Wir haben uns ein Ziel gesetzt: Durch Traumazentren soll jedem Schwerverletzten in Schleswig-Holstein rund um die Uhr die bestmögliche Versorgung unter standardisierten Qualitätsmaßstäben ermöglicht werden. Dieses setzt fachliche Kompetenz und die Bereitschaft aller beteiligten Leistungserbringer, Kosten- und Krankenhausträger voraus, bestehende Versorgungskonzepte gemeinsam weiter zu entwickeln.

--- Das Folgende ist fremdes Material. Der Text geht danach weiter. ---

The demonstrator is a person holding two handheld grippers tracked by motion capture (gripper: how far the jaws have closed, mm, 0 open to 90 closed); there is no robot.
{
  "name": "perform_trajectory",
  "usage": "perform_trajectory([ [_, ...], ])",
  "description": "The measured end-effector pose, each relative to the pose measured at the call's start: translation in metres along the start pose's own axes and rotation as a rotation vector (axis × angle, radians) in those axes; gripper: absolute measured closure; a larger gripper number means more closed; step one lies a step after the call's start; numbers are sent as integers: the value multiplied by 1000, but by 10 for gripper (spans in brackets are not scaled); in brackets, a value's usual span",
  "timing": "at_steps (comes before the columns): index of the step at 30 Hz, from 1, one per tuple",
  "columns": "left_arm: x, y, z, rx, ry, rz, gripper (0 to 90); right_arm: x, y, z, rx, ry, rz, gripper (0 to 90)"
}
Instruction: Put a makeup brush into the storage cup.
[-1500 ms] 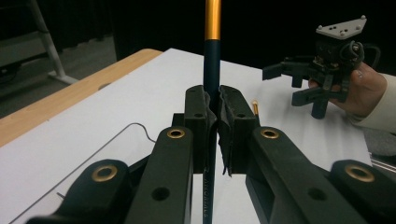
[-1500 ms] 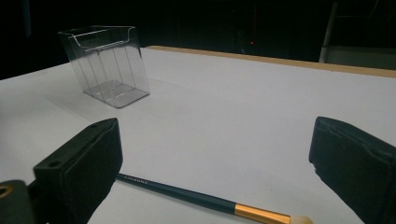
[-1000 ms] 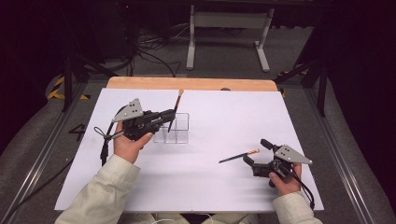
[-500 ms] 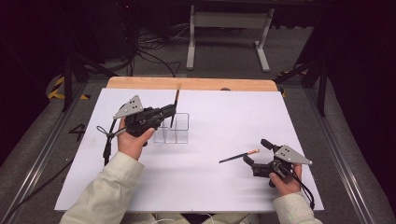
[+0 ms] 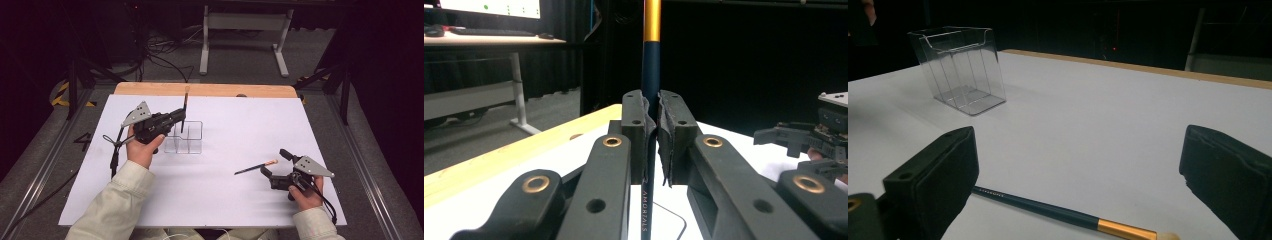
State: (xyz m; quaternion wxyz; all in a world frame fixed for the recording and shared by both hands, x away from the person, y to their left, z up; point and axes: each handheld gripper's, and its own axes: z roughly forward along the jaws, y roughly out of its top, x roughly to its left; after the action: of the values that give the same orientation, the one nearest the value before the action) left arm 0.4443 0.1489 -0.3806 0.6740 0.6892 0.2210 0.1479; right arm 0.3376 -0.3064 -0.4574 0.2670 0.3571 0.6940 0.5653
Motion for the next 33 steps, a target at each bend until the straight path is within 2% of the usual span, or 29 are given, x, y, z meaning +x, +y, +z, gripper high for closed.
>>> perform_trajectory([
  [12, 7, -9, 2, 35, 9, -23, 826, 0, 0, 0, 0, 0, -2, 33],
  [23, 11, -17, 5, 92, 12, -45, 826, 0, 0, 0, 0, 1, -3, 32],
  [33, 12, -21, 5, 144, 16, -50, 825, 0, 0, 0, 0, 1, -4, 32],
])
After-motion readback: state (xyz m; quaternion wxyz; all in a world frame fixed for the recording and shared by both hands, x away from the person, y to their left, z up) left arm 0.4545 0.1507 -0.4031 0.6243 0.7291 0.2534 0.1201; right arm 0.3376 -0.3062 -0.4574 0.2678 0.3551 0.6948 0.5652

Über die Teilnahme von Krankenhäusern an der Notfallversorgung hinaus erfolgt in Schleswig-Holstein eine Festlegung von regionalen und überregionalen Traumazentren auf der Basis des Weissbuches „Schwerverletzten-Versorgung“ der Deutschen Gesellschaft für Unfallchirurgie e. V. (siehe www.dgu-online.de/de/unfallchirurgie/weissbuch bzw. www.dgu-traumanetzwerk.de/de/index.html). Traumanetzwerke bestehen aus Verbünden von regelmäßig an der Versorgung von schwerverletzten Patienten beteiligten Einrichtungen. Das Weissbuch legt die Voraussetzungen für die Einrichtung eines Traumanetzwerkes entsprechend der Leitlinie „Polytrauma-Versorgung“ mit Häusern der Basisversorgung sowie regionalen und überregionalen Versorgungseinrichtungen fest. Diese Voraussetzungen sind:
- die verpflichtende Sicherstellung des entsprechenden Aufgaben-bereiches innerhalb des Traumanetzwerkes,
- eine enge regionale Zusammenarbeit zwischen der Basisversorgung und den regionalen Traumazentren,
- die Beteiligung an externen qualitätssichernden Maßnahmen inklusive Nachweis der geforderten strukturellen, prozessualen und ergebnis-orientierten Qualitätskriterien.
Ein wichtiger Faktor bei der Festlegung der Grenzen eines Traumanetzwerkes ist die Erreichbarkeit der einzelnen Kliniken mit bodengestützten Rettungsmitteln unter Einhaltung der von Schleswig-Holstein festgelegten Rettungs- und Hilfszeiten.
Die Ziele eines Traumanetzwerkes sind:
- der Erhalt und die Verbesserung der flächendeckenden Versorgungsqualität von Schwerverletzten durch verbesserte Kommunikation, abgestimmte Versorgungsstandards und qualitätsgestützte Kooperation,
- die Steigerung der Effizienz durch Nutzung vorhandener Ressourcen z.B. Bildung eines regionalen oder überregionalen Traumazentrums unter Beteiligung mehrerer, nah beieinander liegender Einrichtungen
- die Nutzung von Möglichkeiten zur interhospitalen Regelung einer aufwandsadäquaten Erlös - Aufteilung im DRG System
- die Nutzung von Möglichkeiten zur Einrichtung eines Verbund-Systems zur Fort- und Weiterbildung
Für die Leitstellen und Rettungsdienste wird durch die Festlegung der Traumazentren festgestellt, welches das „für die weitere Versorgung geeignete Krankenhaus“ nach § 1 des RDG SH ist, das anzufahren oder anzufliegen ist. Bei Verlegungen ist das nächstgelegene geeignete Traumazentrum zu wählen. Der Nachweis über die Zulassung als Haus der Basisversorgung, regionales und überregionales Traumazentrum ist durch die fortlaufende Teilnahme an der Zertifizierung der Deutsche Gesellschaft für Unfallchirurgie e. V. zu führen. Der Nachweis ist unaufgefordert dem Gesundheits-Ministerium vorzulegen. Der Ausweis im Planungs-Einzelblatt erfolgt entweder auf Basis der Zertifizierung oder, im Startjahr 2010, aufgrund der Selbsteinschätzung der Klinik, wenn die Zertifizierungsurkunde bis zum 31.12. nachgereicht wird.